* **Exercise directions**:
The material below contains a line with "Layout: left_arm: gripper" and a line with "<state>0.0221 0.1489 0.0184". Copy exactly those two lines and all lines between them.

* **Collected data**:
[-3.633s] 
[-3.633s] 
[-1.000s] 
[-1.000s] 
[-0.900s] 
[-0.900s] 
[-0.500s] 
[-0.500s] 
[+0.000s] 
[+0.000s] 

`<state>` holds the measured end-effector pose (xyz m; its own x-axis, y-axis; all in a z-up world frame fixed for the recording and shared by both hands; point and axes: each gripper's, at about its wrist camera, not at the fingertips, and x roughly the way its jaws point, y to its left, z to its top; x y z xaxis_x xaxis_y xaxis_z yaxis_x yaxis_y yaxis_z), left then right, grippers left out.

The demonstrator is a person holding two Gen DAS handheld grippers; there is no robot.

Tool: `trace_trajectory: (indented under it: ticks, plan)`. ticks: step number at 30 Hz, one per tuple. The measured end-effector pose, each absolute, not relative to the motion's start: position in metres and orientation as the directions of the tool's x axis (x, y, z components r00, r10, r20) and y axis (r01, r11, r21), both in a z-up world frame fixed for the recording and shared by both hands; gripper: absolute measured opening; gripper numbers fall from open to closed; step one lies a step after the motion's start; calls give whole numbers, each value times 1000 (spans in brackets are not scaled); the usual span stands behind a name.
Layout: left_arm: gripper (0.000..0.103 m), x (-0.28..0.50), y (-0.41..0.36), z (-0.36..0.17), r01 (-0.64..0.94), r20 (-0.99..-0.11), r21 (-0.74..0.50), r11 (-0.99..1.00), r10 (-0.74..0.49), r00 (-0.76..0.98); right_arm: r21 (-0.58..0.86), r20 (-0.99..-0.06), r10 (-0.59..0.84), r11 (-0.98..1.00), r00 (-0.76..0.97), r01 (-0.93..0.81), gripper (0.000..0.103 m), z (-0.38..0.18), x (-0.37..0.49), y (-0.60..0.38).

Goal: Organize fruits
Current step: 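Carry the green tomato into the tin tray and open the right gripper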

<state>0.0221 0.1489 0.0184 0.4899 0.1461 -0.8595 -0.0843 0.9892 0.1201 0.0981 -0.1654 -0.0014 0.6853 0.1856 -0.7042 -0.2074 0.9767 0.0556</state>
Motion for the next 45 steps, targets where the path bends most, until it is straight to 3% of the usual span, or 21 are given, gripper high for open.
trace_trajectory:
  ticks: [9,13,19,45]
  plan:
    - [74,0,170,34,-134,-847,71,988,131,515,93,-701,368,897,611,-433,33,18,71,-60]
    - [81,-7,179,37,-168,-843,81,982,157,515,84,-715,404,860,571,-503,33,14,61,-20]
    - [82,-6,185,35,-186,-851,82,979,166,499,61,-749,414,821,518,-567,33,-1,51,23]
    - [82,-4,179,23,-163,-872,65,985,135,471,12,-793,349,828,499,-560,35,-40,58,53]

* **The answer**:
Layout: left_arm: gripper (0.000..0.103 m), x (-0.28..0.50), y (-0.41..0.36), z (-0.36..0.17), r01 (-0.64..0.94), r20 (-0.99..-0.11), r21 (-0.74..0.50), r11 (-0.99..1.00), r10 (-0.74..0.49), r00 (-0.76..0.98); right_arm: r21 (-0.58..0.86), r20 (-0.99..-0.06), r10 (-0.59..0.84), r11 (-0.98..1.00), r00 (-0.76..0.97), r01 (-0.93..0.81), gripper (0.000..0.103 m), z (-0.38..0.18), x (-0.37..0.49), y (-0.60..0.38).

Goal: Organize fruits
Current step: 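Carry the green tomato into the tin tray and open the right gripper
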
<state>0.0221 0.1489 0.0184 0.4899 0.1461 -0.8595 -0.0843 0.9892 0.1201 0.0981 -0.1654 -0.0014 0.6853 0.1856 -0.7042 -0.2074 0.9767 0.0556</state>

No further output remains for this exercise.